### WORK ORDER
Write out exactly the first lines of the listing, ending on the line that contains "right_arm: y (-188".

################

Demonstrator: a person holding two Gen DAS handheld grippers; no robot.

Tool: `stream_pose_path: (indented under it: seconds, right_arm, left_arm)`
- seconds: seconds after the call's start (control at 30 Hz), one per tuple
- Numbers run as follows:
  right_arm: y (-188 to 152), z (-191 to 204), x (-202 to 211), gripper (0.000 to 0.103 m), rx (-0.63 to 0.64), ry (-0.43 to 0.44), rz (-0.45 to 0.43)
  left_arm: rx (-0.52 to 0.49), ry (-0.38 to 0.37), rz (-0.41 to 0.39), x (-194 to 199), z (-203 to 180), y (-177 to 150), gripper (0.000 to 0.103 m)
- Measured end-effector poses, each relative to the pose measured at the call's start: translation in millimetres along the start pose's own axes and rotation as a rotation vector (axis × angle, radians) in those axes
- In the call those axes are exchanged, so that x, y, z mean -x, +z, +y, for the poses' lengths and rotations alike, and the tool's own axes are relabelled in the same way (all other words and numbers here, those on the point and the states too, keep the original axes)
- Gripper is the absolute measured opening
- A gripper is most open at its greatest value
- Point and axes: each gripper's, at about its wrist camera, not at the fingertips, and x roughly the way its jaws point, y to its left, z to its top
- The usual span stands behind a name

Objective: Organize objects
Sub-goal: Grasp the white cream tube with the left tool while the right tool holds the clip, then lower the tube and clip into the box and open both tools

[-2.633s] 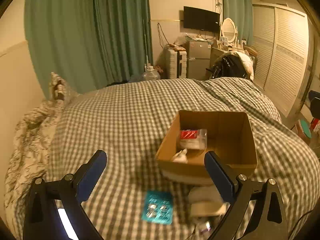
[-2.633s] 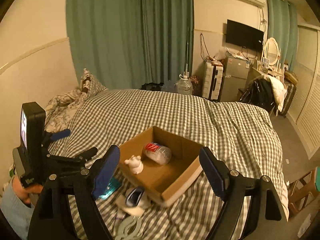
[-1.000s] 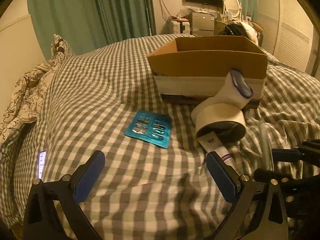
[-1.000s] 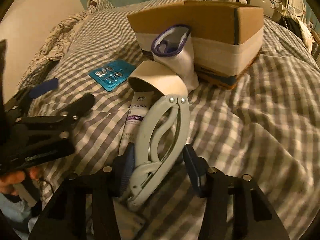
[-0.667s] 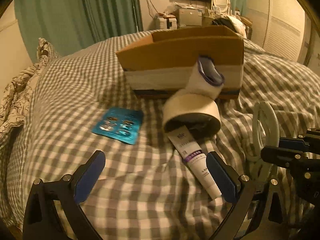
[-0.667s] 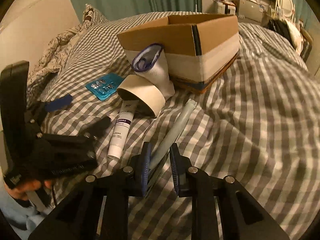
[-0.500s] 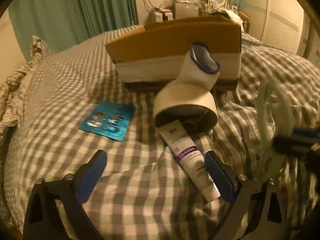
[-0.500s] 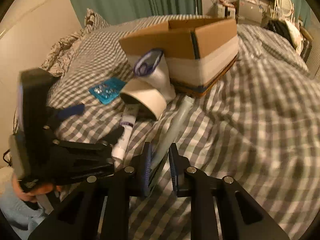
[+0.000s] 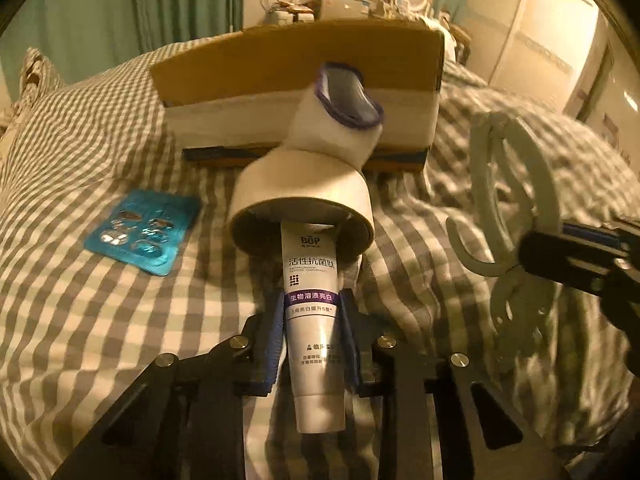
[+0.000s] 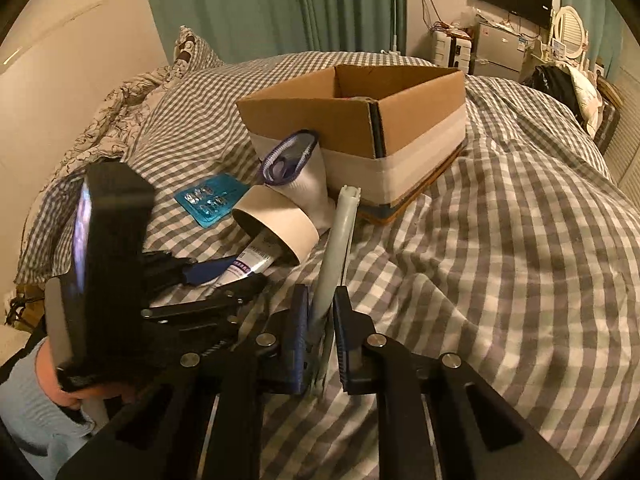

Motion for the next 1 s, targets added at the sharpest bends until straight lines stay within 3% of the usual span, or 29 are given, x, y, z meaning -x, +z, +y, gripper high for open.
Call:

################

### YOUR SOLUTION
Demonstrator: a person holding two Gen DAS handheld grippers; no robot.

Tool: `stream_pose_path: (indented under it: seconds, right_arm, left_arm)`
- seconds: seconds after the call's start (control at 30 Hz), one per tuple
- Numbers run as follows:
  right_arm: y (-188 to 152), z (-191 to 204), x (-202 to 211), gripper (0.000 to 0.103 m), rx (-0.63 to 0.64), ry (-0.43 to 0.44), rz (-0.45 to 0.43)

No more output is given for this exercise.